12
votes

I create a simple pandas dataframe with some random values and a DatetimeIndex like so:

import pandas as pd
from numpy.random import randint
import datetime as dt
import matplotlib.pyplot as plt

# create a random dataframe with datetimeindex
dateRange = pd.date_range('1/1/2011', '3/30/2011', freq='D')
randomInts = randint(1, 50, len(dateRange))
df = pd.DataFrame({'RandomValues' : randomInts}, index=dateRange)

Then I plot it in two different ways:

# plot with pandas own matplotlib wrapper
df.plot()

# plot directly with matplotlib pyplot
plt.plot(df.index, df.RandomValues)

plt.show()

(Do not use both statements at the same time as they plot on the same figure.)

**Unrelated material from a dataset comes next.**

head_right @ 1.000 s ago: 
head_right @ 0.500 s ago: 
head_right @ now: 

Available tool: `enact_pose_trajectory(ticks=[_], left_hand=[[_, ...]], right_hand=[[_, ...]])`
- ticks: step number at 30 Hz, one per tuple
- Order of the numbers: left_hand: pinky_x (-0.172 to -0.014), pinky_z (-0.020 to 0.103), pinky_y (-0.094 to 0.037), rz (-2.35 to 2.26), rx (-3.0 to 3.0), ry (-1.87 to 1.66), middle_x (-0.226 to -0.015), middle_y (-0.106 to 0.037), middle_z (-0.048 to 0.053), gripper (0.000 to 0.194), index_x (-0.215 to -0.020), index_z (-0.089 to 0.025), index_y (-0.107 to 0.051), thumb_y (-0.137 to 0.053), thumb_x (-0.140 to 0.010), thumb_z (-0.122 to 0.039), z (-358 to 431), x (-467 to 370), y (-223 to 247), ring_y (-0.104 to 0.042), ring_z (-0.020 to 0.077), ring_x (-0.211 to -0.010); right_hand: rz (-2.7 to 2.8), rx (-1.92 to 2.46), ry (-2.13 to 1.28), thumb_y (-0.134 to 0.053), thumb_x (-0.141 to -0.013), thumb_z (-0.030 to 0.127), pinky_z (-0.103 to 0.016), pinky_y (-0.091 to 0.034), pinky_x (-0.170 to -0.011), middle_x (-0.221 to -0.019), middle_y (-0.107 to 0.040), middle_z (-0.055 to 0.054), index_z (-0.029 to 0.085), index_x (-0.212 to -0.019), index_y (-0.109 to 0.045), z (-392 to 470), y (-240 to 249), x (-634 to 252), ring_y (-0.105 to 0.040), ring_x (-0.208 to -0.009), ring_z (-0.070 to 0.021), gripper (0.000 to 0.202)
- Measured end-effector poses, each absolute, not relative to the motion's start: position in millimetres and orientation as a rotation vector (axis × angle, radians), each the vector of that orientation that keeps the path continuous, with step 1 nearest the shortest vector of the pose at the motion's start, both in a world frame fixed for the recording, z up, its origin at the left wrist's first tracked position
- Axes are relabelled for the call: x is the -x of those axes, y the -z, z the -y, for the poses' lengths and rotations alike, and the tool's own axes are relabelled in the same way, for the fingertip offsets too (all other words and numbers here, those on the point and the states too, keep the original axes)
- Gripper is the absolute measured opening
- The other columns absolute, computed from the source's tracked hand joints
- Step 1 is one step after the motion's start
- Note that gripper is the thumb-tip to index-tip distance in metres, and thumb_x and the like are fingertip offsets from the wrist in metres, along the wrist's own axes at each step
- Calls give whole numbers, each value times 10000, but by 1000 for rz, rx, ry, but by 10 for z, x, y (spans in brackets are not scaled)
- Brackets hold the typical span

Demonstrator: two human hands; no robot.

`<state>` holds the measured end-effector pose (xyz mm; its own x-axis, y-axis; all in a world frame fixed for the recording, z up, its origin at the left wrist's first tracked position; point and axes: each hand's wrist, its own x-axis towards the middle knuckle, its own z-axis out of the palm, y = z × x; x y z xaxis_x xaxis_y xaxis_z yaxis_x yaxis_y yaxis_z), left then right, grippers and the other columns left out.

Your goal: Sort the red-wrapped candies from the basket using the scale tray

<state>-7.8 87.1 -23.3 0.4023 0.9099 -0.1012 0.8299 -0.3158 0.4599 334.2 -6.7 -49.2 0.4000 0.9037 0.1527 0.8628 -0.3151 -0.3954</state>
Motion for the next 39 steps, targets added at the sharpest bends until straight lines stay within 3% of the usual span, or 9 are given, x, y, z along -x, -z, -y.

I use Python 3.4 64bit and matplotlib 1.4. With pandas 0.14, both statements give me the expected plot (they use slightly different formatting of the x-axis which is okay; note that data is random so the plots do not look the same): pandas 0.14: pandas plot

pandas 0.14: matplotlib plot

However, when using pandas 0.15, the pandas plot looks alright but the matplotlib plot has some strange tick format on the x-axis:

pandas 0.15: pandas plot

pandas 0.15: matplotlib plot

Is there any good reason for this behaviour and why it has changed from pandas 0.14 to 0.15?

2
A workaround is to call to_pydatetimes: plt.plot(df.index.to_pydatetimes(), df.RandomValues).joris
You probably meant to_pydatetime() (without 's', same typo in your answer below), then it works great.Dirk
Ah yes, indeed, thanks! Edited it in my answerjoris

2 Answers

22
votes

Note that this bug was fixed in pandas 0.15.1 (https://github.com/pandas-dev/pandas/pull/8693), and plt.plot(df.index, df.RandomValues) now just works again.


The reason for this change in behaviour is that starting from 0.15, the pandas Index object is no longer a numpy ndarray subclass. But the real reason is that matplotlib does not support the datetime64 dtype.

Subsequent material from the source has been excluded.